Researchers at the MD Anderson Cancer Center have been testing Enzymatics' ALK, RET, and ROS1 lung cancer gene fusion panel for potential use as part of clinical trials. In addition, they are collaborating with Enzymatics to develop gene fusion panels for sarcomas, carcinomas, melanomas, and hematological cancers.
Alexander Lazar, an associate professor of pathology at MD Anderson, told CSN that his institution has a series of ongoing lung cancer clinical trials that are driven by the presence of particular gene translocations that suggest specific therapies.
Up until now, cancer samples at MD Anderson have been tested for these translocations by FISH, either in house or through an outside laboratory. While FISH is "a very robust technique," Lazar said, the results are sometimes hard to interpret, particularly if the translocated genes are close to each other on the same chromosome, and sending samples out increases the turnaround time.
In addition to translocations, the researchers also test the samples for DNA-based mutations in genes like EGFR, KRAS, and BRAF. Extracting DNA and RNA at the same time and using the Enzymatics assay allows them to assay for DNA mutations and fusion transcripts in parallel.
"We may at a certain point sequence and analyze both the cDNA for the translocations and the genomic DNA for the mutations at the same time, but right now, we're keeping them as a separate workflow while we're evaluating this," Lazar said.
He and his colleagues are currently testing the Enzymatics assay on retrospective samples with known rearrangements that were determined by other technologies. "Once we do that, we will start moving this into our regular diagnostic workflow," he said, probably within the next few weeks to months.
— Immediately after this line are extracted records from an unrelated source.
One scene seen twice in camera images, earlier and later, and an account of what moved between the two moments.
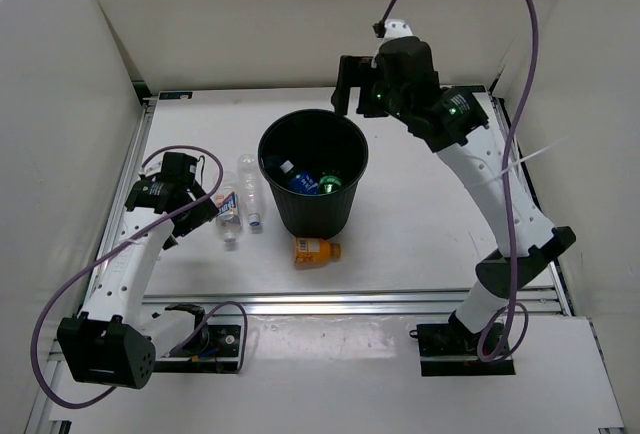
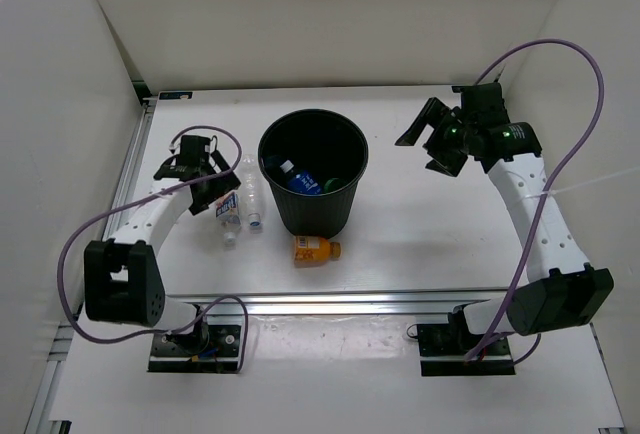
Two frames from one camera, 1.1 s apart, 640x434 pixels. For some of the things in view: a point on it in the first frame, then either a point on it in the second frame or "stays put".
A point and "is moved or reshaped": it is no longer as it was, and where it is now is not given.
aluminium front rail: [341, 302] stays put
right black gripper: [356, 72] -> [435, 113]
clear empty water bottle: [250, 187] stays put
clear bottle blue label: [303, 182] stays put
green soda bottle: [329, 184] is moved or reshaped
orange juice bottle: [314, 253] stays put
Initially, they plan to perform FISH in parallel with the new assay, and "as we show that the performance characteristics of this new test are equal or superior to what we're seeing with FISH, then we will drop FISH out," Lazar said.
His team is also collaborating with Enzymatics to develop a gene fusion panel for sarcomas, carcinomas and melanomas, and hematological tumors, although "there is the potential that we can have a panel that includes all known fusion genes for all cancers," he said.
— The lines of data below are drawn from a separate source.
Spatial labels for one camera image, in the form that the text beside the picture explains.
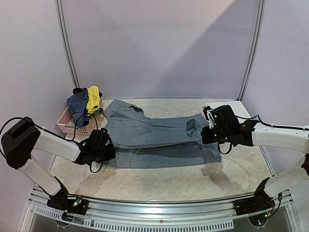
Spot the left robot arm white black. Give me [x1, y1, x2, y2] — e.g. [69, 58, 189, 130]
[0, 117, 116, 210]

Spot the grey blue button shirt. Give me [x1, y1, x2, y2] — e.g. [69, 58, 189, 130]
[104, 100, 222, 169]

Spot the yellow garment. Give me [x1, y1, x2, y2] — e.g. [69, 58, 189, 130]
[86, 86, 101, 116]

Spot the pink plastic laundry basket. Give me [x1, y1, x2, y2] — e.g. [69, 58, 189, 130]
[56, 92, 103, 135]

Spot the aluminium front rail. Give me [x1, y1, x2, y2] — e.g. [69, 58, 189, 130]
[22, 187, 301, 232]

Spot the navy blue garment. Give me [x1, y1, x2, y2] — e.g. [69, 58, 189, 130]
[67, 88, 89, 128]

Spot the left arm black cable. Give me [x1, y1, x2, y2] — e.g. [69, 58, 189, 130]
[0, 112, 107, 174]

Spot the left aluminium corner post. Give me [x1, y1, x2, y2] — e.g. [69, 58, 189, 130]
[55, 0, 80, 88]

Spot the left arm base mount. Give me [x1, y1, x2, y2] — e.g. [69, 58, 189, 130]
[47, 187, 89, 215]

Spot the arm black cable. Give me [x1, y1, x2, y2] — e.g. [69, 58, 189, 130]
[217, 113, 309, 155]
[0, 112, 107, 174]

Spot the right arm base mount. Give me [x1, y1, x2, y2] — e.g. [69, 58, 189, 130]
[233, 177, 282, 216]

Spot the right aluminium corner post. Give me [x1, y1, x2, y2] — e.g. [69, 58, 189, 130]
[237, 0, 265, 101]

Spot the white folded shirt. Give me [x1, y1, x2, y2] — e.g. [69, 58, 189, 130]
[203, 101, 252, 123]

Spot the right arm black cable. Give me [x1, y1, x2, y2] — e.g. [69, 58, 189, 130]
[217, 113, 309, 155]

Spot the aluminium corner post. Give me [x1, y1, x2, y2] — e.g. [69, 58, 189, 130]
[237, 0, 265, 101]
[55, 0, 80, 88]

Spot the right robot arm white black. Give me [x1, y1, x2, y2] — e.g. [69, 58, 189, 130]
[201, 105, 309, 211]
While sarcomas are rare, they involve many different translocations and a number of "promiscuous genes," such as EWSR1, that can have many fusion partners. Enzymatics' Archer technology, he said, would allow them to examine "lots of different fusion transcripts at once."
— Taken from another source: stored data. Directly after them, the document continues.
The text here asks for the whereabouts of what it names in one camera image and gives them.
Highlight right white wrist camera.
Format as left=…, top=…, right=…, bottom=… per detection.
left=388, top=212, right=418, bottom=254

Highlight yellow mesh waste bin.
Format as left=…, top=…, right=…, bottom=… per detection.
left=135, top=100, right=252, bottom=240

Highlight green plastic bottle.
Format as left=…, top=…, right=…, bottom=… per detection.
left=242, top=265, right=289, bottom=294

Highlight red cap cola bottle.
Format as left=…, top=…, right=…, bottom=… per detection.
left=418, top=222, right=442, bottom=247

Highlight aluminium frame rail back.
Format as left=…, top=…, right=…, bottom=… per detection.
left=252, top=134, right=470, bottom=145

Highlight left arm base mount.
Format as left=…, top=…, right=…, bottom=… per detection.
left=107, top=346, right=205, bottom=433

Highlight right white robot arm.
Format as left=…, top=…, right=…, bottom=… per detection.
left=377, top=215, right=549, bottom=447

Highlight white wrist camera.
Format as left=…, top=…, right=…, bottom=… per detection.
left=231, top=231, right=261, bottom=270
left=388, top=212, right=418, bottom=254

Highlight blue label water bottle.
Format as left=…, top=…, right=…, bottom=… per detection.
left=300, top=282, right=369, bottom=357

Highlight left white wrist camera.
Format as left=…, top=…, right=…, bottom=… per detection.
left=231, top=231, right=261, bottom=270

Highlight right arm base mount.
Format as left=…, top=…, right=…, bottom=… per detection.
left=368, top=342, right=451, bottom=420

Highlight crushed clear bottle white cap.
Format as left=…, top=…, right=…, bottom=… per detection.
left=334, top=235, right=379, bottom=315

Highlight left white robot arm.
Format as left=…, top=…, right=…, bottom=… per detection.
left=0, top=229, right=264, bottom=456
"What I'd really like to have internally is multiple methodologies to detect these [fusions]," Lazar said, such as FISH, RT-PCR, and targeted RNA sequencing, because the techniques complement each other. "My experience from running RT-PCR and FISH is, less than 3 percent of cases have shown discordance between FISH and RT-PCR results, so it's nice to have both of them."
In addition to the fusion panels, Enzymatics also plans to offer Archer assays for targeted DNA analysis this spring, as well as an assay for RNA abundance. By the end of this year, it also wants to launch assays that can analyze RNA and DNA simultaneously.